From pv magazine Germany.
After stagnating last year, renewable energy has hit back with a vengeance in 2019 with the International Energy Agency (IEA) expecting almost 200 GW of new clean energy generation capacity will have been added by year-end.
The lion’s share of the new capacity will come from solar – 115 GW of it despite a small decline in China – as PV and wind offer very much the mainstream options.
Rapid solar power adoption across EU member states, particularly Spain, will offset the dip in the world’s biggest market according to the IEA, which also picked out Vietnam, India, the U.S. and Japan as fast-expanding solar markets. In fact the only uncertainty cited in the latest IEA forecast concerned the unpredictable Chinese marketplace.
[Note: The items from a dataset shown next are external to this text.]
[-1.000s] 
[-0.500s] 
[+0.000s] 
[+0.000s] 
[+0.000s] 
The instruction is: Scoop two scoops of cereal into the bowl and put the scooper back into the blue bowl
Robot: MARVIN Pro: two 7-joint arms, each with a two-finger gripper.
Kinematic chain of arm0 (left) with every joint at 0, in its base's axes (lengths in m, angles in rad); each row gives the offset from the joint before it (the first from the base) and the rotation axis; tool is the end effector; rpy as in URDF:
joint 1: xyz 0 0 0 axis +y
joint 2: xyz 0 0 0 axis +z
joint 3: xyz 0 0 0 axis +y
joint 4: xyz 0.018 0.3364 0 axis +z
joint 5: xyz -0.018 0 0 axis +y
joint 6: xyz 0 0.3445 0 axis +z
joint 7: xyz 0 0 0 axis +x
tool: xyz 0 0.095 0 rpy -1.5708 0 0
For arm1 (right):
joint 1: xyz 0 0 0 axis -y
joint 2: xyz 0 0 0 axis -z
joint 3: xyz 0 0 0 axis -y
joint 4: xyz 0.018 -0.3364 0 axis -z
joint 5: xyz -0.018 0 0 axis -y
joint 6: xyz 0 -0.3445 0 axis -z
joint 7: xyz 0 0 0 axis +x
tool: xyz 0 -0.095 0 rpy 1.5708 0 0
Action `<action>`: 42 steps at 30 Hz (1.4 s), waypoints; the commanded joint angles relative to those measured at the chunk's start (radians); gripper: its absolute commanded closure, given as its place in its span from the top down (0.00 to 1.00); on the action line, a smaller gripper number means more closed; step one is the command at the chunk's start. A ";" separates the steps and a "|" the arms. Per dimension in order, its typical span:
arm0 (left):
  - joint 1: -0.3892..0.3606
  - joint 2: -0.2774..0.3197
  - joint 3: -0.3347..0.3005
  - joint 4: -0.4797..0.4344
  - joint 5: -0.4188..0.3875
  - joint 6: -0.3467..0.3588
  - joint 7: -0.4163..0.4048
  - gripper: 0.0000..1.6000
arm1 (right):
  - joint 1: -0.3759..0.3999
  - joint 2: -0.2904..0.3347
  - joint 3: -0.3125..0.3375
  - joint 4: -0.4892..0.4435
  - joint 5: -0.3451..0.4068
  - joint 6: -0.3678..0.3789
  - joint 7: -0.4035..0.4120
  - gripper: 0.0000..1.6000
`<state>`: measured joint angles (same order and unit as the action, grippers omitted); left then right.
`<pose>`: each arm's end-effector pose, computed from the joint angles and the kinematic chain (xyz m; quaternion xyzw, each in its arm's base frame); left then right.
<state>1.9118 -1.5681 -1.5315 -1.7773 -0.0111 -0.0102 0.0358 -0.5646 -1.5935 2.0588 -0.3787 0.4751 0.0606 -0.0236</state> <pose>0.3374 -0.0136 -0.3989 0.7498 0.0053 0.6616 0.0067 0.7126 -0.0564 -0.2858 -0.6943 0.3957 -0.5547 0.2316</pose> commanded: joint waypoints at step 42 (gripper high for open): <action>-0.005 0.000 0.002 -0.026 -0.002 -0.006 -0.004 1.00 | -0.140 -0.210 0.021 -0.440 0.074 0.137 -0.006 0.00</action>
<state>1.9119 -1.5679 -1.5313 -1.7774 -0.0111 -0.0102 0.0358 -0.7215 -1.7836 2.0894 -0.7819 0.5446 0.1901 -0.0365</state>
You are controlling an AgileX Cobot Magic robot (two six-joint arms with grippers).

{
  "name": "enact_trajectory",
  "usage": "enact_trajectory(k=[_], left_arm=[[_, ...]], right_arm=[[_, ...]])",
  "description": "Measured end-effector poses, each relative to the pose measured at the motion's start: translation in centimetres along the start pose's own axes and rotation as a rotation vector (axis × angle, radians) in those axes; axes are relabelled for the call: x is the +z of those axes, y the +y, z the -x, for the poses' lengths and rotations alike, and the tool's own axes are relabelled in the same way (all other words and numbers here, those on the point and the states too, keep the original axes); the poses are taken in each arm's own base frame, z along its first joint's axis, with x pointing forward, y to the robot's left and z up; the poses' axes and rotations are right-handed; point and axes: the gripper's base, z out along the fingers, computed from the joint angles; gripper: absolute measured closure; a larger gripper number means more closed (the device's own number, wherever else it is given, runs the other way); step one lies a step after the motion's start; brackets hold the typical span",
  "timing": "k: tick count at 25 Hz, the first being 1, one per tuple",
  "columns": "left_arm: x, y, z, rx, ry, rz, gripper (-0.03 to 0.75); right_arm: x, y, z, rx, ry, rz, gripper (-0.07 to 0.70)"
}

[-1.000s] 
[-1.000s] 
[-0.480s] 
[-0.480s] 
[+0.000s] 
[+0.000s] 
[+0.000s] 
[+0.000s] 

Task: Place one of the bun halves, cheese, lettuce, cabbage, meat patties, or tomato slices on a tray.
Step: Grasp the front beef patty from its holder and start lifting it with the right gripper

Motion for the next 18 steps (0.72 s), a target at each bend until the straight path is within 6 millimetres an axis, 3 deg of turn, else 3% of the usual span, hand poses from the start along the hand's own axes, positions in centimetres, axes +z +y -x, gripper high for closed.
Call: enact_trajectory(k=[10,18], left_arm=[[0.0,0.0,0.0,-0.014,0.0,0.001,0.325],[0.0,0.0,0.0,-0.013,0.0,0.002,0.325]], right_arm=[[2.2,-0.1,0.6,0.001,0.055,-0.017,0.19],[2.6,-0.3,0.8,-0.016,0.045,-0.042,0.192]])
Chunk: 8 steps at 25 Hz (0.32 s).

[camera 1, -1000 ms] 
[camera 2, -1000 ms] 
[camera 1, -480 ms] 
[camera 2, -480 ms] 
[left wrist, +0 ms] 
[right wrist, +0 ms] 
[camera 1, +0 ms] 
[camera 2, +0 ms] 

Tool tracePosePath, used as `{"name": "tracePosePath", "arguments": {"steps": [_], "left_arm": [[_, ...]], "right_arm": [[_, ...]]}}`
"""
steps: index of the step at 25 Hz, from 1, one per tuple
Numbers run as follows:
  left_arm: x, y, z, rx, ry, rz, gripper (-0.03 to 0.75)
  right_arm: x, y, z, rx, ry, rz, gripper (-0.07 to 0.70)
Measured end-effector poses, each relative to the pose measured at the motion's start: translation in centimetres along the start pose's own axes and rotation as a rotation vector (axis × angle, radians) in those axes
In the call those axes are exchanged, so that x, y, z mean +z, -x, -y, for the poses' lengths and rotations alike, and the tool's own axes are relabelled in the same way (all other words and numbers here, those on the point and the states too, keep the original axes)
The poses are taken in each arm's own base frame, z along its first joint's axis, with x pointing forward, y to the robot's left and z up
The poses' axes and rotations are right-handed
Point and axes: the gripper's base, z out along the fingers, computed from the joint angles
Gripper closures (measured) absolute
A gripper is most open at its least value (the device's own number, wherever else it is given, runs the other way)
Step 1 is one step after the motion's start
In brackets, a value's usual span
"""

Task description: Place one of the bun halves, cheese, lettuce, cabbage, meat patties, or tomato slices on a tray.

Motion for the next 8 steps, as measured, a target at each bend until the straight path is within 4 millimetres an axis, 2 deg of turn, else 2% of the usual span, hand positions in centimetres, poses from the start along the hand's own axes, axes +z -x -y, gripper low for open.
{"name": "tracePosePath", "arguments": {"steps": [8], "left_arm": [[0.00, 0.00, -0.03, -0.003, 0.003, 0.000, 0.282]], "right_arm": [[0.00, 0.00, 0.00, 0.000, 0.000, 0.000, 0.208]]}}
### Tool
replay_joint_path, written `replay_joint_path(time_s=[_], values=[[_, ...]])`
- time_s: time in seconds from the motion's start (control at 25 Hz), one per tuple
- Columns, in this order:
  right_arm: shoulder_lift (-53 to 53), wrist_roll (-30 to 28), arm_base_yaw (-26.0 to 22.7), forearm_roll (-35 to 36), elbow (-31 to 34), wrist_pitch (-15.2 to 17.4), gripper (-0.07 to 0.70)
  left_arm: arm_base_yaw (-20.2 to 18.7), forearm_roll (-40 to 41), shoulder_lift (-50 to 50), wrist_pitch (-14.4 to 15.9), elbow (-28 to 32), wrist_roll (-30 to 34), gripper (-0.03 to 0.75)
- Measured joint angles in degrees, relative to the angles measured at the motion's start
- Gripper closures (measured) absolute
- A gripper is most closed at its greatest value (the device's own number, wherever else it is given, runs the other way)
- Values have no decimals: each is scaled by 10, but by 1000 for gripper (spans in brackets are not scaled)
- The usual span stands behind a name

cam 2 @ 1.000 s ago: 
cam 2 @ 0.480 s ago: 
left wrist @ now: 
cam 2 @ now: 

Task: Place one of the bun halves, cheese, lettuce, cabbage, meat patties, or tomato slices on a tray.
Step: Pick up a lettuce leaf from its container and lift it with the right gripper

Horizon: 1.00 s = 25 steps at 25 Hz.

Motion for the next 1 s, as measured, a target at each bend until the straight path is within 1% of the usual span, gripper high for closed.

This year PV will crack the 100 GW mark globally for the first time, helped by a more-than-80% fall in solar prices since 2010 as PV becomes the largest clean energy technology deployed for the third year running, according to IEA predictions.
Not enough
But the deployment seen this year will still fall well short of the 300 GW of new renewable energy capacity required annually from 2018 to 2030 to meet the IEA’s ‘sustainable development’ scenario. The agency – often criticized for low-balling its solar estimates and recently accused of peddling the myth of natural gas as a low-carbon energy source by German thinktank the Energy Watch Group – criticized Chinese policymakers for their abrupt decision to rein in public solar subsidies in May last year. That u-turn was a primary contributory factor in the volume of renewable energy deployed worldwide failing to rise in 2018, the first time that had occurred in 17 years.
“We are experiencing a dramatic decline in the cost of solar power, coupled with strong onshore wind growth,” said IEA executive director Fatih Birol. “And the offshore wind is showing encouraging signs. These technologies are the cornerstones of global efforts to combat climate change, reduce air pollution and provide energy access for all.”
The IEA estimates the onshore wind market will grow 15% to 53 GW this year, driven by new installations in the U.S. and China. The increase in offshore wind energy is expected to remain stable at around 5 GW in 2019, led by the European Union and China.